Esta exposición propone un recorrido por la trayectoria de este creador de origen húngaro y afincado en París, desde sus inicios hasta el final de su carrera. Una figura paradigmática a la hora de definir este estilo que, aunque efímero, ha enriquecido los movimientos artísticos posmodernos de la primera mitad del siglo XX. Hasta el 9 de septiembre. Más información aquí

Victor Vasarely, Amir "(Rima)", 1953, Vasarely Múzeum, Budapest

“Eusebio Sempere” en el Museo Centro de Arte Reina Sofía

Esta retrospectiva dedicada a Sempere recoge la carrera de este artista cuya obra presenta conexiones con el arte cinético, un movimiento en plena eclosión en el París de mediados de los 50, época que marcó su despegue como artista reconocido. Desde ese momento, Sempere inicia su proyección internacional, con exposiciones dentro y fuera del país que lo consolidan como un creador de referencia del arte geométrico nacional. Hasta el 17 de septiembre.

Eusebio Sempere, “El reloj”, gouache sobre tabla, 1966.

“En un instante, Marruecos”, en la Casa Árabe

Dentro de la programación de PhotoEspaña 2018, la Casa Árabe organiza esta exposición con obras de nueve fotógrafos marroquíes que retratan la realidad cotidiana de esta país ofreciendo una visión de su sociedad, costumbres y día a día para muchos desconocida. Una invitación a conocer más de cerca a las gentes del país vecino y acercarnos al pulso de su producción contemporánea. Hasta el 23 de septiembre.

M’hamed Kilito. Destinies, 2017 © M’hamed Kilito

“Vistas de Roma”, de Henryk Dąbrowski y la Colección Lázaro, en el Museo Lázaro Galdiano.

Esta exposición plantea un diálogo entre los trabajos de Henryk Dąbrowski sobre la ciudad de Roma, reconocido arquitecto polaco, y las piezas que integran la colección Lázaro Galdiano, quien también era un apasionado de esta ciudad italiana. La exposición se ha organizado en colaboración con el Instituto Polaco de Cultura y la Embajada de Polonia, y ha sido comisariada por Carmen Espinosa, conservadora jefe del museo. Hasta el 9 de septiembre.

“Auschwitz. No hace mucho. No muy lejos”, Centro de Exposiciones Arte Canal de Madrid.
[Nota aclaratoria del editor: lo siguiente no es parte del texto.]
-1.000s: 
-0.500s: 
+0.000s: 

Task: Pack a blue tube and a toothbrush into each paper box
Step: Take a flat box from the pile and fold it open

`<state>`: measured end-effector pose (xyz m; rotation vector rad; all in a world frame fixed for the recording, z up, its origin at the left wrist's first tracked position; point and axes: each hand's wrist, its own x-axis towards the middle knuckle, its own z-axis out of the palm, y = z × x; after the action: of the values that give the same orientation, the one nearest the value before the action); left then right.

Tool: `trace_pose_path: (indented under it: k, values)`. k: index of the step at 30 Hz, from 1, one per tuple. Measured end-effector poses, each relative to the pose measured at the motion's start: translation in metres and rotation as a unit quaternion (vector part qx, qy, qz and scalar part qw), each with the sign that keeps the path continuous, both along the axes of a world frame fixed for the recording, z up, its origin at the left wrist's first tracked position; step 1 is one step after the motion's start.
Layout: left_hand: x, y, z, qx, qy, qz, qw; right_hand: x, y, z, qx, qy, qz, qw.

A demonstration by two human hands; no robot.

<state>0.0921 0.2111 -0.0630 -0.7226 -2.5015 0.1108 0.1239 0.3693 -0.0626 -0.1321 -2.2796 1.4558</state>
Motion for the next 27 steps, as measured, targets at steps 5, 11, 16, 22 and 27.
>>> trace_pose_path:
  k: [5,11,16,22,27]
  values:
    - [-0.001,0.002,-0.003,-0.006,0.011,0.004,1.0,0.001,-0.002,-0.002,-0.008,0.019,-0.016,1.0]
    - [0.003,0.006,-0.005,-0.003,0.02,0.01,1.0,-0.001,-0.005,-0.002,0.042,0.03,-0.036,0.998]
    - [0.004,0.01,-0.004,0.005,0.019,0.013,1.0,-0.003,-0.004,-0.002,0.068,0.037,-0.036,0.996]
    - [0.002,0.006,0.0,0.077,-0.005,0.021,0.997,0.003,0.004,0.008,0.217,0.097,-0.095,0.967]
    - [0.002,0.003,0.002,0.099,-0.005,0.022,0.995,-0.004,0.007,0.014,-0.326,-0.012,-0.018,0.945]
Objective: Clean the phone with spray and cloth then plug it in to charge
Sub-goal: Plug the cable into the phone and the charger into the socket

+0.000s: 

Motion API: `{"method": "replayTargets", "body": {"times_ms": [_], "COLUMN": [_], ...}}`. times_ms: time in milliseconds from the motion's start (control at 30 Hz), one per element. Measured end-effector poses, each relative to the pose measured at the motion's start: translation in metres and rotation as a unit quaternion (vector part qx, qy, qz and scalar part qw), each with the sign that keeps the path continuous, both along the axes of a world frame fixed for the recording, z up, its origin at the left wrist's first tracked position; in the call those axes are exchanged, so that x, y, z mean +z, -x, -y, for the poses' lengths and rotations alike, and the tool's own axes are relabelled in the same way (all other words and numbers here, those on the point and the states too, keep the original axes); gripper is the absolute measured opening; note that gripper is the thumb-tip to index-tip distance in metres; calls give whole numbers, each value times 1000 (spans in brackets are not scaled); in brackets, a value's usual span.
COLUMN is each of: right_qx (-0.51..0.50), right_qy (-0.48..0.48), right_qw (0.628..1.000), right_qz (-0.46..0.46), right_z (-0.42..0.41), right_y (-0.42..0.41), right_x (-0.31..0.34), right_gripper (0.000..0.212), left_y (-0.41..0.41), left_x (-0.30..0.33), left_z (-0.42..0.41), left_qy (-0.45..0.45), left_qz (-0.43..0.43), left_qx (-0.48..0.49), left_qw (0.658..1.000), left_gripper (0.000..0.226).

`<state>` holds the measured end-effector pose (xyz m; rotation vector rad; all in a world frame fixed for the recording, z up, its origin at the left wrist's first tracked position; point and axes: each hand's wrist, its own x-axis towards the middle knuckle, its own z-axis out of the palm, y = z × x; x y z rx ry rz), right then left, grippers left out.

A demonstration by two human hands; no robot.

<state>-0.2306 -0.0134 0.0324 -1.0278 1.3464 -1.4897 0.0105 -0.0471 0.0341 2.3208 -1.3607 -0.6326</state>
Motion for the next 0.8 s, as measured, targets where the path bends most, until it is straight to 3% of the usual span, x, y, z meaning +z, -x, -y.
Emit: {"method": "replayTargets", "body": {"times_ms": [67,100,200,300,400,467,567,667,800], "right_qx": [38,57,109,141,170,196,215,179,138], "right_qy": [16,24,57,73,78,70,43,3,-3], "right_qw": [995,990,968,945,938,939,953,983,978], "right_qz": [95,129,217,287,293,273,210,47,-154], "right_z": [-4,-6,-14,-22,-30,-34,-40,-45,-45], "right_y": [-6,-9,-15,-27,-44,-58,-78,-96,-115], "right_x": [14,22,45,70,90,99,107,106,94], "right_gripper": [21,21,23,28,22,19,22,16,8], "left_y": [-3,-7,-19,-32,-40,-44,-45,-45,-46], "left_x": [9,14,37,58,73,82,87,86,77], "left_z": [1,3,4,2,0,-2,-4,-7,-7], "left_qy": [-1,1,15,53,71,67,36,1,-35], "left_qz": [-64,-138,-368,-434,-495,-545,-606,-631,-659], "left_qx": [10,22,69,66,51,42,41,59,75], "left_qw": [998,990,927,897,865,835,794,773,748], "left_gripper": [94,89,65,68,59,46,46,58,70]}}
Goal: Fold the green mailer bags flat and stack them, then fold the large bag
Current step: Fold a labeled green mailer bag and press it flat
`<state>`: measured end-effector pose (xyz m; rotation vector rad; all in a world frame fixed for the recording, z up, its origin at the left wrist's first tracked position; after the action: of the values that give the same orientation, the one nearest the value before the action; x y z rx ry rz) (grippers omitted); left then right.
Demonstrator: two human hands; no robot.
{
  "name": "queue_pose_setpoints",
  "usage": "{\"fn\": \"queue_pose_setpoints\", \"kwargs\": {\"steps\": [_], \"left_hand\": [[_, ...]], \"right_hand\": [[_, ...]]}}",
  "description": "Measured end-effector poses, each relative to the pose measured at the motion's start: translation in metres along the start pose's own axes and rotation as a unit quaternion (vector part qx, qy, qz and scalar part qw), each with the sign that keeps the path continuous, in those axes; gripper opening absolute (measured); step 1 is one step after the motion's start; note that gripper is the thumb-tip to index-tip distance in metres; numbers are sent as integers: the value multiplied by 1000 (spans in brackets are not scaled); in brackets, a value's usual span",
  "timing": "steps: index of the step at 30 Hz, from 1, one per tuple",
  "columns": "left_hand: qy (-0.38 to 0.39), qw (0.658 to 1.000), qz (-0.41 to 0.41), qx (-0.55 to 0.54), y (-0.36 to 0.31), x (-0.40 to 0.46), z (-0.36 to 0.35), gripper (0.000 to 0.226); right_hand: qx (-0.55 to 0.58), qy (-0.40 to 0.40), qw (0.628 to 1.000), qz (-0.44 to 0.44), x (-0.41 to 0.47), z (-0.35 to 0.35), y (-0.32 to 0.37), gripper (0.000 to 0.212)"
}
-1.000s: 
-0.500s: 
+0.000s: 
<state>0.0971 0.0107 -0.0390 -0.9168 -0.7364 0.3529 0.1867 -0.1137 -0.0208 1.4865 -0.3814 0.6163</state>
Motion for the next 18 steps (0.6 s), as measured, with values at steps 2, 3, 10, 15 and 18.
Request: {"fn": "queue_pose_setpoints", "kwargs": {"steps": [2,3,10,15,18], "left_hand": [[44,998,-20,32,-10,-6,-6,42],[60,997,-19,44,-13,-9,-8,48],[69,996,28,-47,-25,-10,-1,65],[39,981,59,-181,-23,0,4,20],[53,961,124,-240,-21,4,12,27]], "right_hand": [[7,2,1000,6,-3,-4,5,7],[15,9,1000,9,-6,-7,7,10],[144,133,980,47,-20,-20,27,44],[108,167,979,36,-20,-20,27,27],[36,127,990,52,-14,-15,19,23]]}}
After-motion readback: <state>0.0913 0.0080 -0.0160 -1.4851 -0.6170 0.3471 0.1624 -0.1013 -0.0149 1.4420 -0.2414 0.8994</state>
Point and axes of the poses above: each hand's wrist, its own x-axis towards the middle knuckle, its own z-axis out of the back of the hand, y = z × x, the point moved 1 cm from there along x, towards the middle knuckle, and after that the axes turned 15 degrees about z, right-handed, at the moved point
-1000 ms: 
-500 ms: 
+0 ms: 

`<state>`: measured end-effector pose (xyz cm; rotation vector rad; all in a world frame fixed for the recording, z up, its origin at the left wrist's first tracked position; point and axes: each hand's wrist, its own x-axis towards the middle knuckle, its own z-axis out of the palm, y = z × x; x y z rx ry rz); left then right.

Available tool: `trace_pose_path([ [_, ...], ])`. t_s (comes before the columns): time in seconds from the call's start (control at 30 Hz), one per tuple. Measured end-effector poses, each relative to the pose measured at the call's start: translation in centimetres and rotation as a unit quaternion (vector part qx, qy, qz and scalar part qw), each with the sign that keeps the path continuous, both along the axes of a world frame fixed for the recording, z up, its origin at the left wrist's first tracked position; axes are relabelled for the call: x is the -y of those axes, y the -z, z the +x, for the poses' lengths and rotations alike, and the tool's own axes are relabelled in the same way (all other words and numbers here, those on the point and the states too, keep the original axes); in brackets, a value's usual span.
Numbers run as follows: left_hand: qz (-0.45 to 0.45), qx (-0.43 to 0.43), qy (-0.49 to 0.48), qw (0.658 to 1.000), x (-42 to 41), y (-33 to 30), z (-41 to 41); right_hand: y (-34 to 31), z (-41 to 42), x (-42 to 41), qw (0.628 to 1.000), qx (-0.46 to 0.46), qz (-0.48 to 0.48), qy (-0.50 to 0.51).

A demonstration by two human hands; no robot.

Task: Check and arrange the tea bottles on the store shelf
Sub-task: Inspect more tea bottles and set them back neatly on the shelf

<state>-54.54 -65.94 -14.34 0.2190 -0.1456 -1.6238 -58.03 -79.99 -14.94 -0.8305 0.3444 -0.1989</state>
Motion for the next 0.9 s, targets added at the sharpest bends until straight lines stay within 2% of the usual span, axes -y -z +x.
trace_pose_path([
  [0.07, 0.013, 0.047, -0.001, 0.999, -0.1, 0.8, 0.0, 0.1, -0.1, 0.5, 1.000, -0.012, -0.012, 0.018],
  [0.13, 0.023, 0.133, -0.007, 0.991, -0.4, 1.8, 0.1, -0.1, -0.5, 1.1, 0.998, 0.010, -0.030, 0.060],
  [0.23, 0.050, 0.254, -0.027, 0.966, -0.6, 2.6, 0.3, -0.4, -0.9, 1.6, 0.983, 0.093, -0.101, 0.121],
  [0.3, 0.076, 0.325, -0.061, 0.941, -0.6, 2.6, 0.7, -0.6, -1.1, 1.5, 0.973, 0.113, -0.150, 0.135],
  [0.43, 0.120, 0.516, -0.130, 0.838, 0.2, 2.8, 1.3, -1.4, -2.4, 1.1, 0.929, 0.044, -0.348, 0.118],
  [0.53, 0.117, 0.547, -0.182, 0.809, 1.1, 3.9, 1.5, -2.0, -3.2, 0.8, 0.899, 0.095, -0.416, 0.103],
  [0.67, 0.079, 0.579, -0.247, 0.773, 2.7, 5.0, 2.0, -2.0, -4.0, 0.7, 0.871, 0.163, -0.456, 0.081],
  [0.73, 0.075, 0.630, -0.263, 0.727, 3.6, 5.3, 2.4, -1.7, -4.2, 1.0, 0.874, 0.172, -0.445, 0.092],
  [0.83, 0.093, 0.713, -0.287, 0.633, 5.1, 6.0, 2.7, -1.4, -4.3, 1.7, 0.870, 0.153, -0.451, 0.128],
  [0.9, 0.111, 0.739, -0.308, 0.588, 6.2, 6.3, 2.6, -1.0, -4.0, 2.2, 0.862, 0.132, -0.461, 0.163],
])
Aunque resulte duro enfrentarse a este período de nuestra historia reciente convertido en una tragedia de magnitudes impensables, es necesario recordar para no olvidar, para no repetir en el futuro, los errores del pasado. La exposición está organizada por el Museo Estatal de Auschwitz-Birkenau y llega a España en colaboración con la compañía Musealia. Nuestro país es la primera parada de esta macro exposición que pasará a continuación por otras trece ciudades europeas y norteamericanas. Hasta el 7 de octubre.